Consistency Models, Flow Matching, and Stochastic Interpolants

Introduction

Recent advances in generative modeling have explored alternative paths to diffusion and score-based models that rely on solving differential equations. In this post, we discuss a suite of ideas that center around modeling consistency across time, matching flows directly, and interpolating data distributions — namely Consistency Models, Flow Matching, Shortcut Models, and Stochastic Interpolants. These techniques share the common theme of avoiding slow sampling while preserving sample quality.

1. Consistency Models

Consistency Models (CMs) aim to learn a function \( f(x_t, t) \) that is consistent across time steps, allowing single-step or few-step generation of high-quality samples.

Instead of predicting a score or a velocity like in DDPM or DDIM, CMs train a function such that: \[ f(x_t, t) \approx f(x_s, s) \quad \text{for all } s < t \] where \( x_t \) and \( x_s \) are noisy versions of the same clean input \( x_0 \) at times \( t \) and \( s \) respectively.

The training objective is: \[ \mathcal{L}_{\text{consistency}} = \mathbb{E}_{x_0, t, s} \left[ \| f(x_t, t) - f(x_s, s) \|^2 \right] \] This effectively enforces that the denoising function gives the same output regardless of the noise level, enabling faster sampling compared to standard diffusion models.

2. Flow Matching

Flow Matching (FM) aims to directly learn a vector field \( v(x, t) \) that transports a base distribution (e.g., Gaussian) to a data distribution along a continuous flow.

The key idea is to match the vector field of a known flow: \[ \mathcal{L}_{\text{flow}} = \mathbb{E}_{x, t} \left[ \| \hat{v}(x, t) - v^*(x, t) \|^2 \right] \] where \( v^*(x, t) \) is an analytically known or sampleable vector field from a chosen stochastic interpolant (e.g., linear or Gaussian mixture paths).

Flow Matching is related to Score Matching and Schrödinger bridges, but often bypasses the need to compute score functions by directly using transport velocities.

3. Shortcut Models

Shortcut Models take inspiration from Consistency Models but extend them by modeling the consistency between arbitrary pairs of time steps, not just adjacent ones.

Instead of relying on continuous consistency, the shortcut model is trained to denoise: \[ f(x_t, t) \approx x_0 \quad \text{and} \quad f(x_s, s) \approx x_0 \] and enforce: \[ f(x_t, t) \approx f(x_s, s) \] for randomly sampled \( s, t \in [0, 1] \).
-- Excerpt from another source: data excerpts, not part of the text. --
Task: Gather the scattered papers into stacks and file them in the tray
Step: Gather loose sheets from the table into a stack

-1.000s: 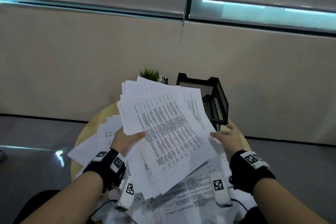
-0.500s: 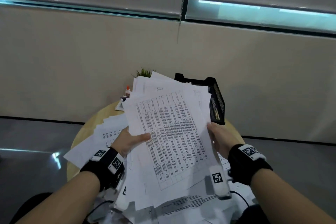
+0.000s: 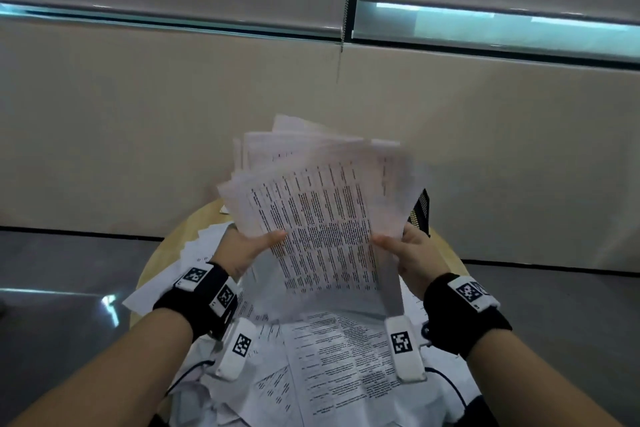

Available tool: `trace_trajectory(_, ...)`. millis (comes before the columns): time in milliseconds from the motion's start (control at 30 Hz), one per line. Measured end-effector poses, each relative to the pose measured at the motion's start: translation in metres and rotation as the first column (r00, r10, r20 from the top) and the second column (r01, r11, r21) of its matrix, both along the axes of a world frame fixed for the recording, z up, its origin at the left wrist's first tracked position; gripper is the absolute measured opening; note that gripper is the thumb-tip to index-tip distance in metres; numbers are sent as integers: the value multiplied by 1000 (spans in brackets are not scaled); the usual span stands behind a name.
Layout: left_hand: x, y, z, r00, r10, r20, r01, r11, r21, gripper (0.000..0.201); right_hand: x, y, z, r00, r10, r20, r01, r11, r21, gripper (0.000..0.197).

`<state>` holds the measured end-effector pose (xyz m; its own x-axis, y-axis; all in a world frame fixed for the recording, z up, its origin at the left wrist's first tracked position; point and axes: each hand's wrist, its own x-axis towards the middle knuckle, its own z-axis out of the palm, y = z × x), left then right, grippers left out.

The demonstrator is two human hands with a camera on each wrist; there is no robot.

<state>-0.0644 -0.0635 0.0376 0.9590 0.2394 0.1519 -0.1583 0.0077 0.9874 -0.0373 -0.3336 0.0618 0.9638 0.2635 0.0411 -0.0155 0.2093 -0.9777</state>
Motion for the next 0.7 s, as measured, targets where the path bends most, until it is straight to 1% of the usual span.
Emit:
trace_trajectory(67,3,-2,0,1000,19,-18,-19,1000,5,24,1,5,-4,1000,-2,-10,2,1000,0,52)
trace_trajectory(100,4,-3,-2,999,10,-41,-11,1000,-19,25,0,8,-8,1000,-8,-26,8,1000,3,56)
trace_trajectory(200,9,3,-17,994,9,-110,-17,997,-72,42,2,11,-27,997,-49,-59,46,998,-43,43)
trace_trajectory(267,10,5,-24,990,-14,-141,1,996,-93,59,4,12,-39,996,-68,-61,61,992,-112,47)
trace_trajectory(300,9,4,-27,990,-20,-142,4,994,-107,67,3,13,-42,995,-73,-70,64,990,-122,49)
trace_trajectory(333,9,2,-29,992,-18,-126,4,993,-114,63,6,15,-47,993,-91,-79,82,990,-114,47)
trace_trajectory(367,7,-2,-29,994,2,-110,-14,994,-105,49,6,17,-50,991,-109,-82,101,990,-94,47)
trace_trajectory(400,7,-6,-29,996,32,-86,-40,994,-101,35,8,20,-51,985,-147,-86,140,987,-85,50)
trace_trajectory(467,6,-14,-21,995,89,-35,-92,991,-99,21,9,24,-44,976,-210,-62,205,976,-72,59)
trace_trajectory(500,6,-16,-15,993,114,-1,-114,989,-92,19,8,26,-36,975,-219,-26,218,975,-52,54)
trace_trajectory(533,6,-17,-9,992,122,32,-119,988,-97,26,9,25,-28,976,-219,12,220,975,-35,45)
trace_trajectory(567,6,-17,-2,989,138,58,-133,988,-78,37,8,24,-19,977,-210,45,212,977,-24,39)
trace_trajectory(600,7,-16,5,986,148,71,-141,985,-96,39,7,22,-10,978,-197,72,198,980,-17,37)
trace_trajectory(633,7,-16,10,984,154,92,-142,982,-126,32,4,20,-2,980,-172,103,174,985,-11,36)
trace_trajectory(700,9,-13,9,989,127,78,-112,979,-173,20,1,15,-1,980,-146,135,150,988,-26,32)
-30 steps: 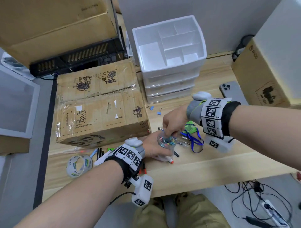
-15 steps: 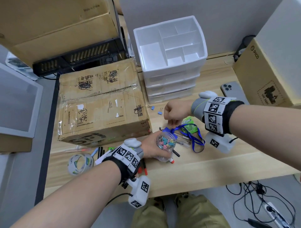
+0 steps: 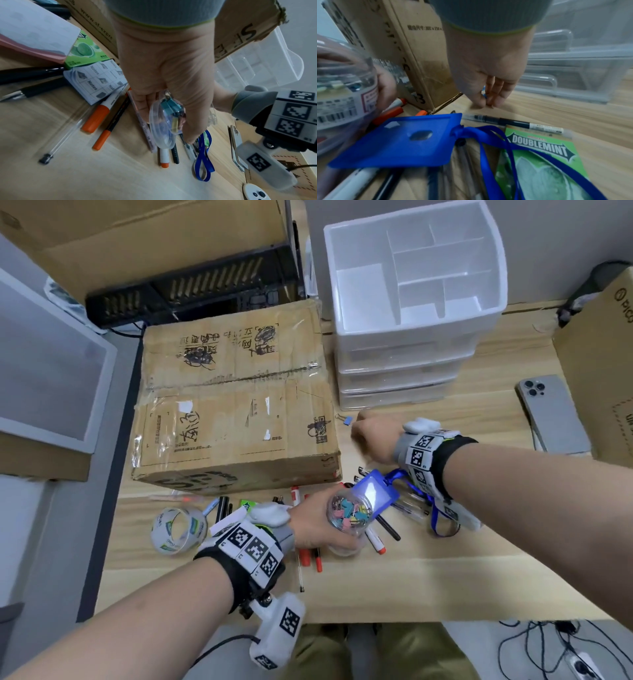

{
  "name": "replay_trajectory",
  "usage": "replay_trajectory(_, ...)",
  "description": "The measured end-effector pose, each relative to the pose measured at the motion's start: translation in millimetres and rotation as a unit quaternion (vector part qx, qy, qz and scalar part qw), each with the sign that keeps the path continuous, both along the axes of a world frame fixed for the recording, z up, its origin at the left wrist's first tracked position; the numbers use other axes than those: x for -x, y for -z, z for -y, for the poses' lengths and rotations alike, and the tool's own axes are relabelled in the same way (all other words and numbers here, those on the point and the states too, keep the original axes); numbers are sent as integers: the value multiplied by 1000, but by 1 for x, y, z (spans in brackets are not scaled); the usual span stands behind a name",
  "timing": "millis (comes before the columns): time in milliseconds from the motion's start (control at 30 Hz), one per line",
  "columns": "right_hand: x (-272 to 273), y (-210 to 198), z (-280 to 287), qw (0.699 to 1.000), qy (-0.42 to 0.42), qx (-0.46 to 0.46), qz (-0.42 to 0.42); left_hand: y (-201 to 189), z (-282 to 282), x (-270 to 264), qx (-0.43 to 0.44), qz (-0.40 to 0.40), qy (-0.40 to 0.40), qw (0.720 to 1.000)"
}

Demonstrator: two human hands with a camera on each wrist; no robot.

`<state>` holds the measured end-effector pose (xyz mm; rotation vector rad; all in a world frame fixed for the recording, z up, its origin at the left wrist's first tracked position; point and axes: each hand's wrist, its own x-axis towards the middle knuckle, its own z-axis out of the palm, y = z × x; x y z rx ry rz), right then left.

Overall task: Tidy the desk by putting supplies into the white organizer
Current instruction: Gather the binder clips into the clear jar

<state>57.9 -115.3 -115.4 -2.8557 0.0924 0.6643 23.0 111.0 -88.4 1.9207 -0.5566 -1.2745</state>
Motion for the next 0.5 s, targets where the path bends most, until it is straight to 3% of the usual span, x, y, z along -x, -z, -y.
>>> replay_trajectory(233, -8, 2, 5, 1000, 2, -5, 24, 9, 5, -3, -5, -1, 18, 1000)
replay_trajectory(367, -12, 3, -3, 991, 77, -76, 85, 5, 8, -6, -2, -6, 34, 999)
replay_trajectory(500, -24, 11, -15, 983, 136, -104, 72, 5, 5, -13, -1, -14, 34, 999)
This makes them amenable to single-shot sampling at arbitrary time steps, and composable with standard diffusion trajectories.

4. Stochastic Interpolants

A stochastic interpolant is a process that smoothly connects two distributions \( p_0(x) \) and \( p_1(x) \) by a stochastic trajectory \( x(t) \), such that: \[ x(0) \sim p_0(x), \quad x(1) \sim p_1(x) \]

One common interpolant is the Gaussian path: \[ x(t) = (1 - t) x_0 + t x_1 + \sqrt{t(1 - t)} \cdot \epsilon \] with \( x_0 \sim p_0 \), \( x_1 \sim p_1 \), and \( \epsilon \sim \mathcal{N}(0, I) \).

These interpolants give rise to known velocity fields that can be used for training flow matching or shortcut models.

Connections and Summary

These methods push generative modeling toward efficient, interpretable, and theoretically grounded alternatives to standard diffusion. They are particularly useful for reducing sampling time and improving model stability.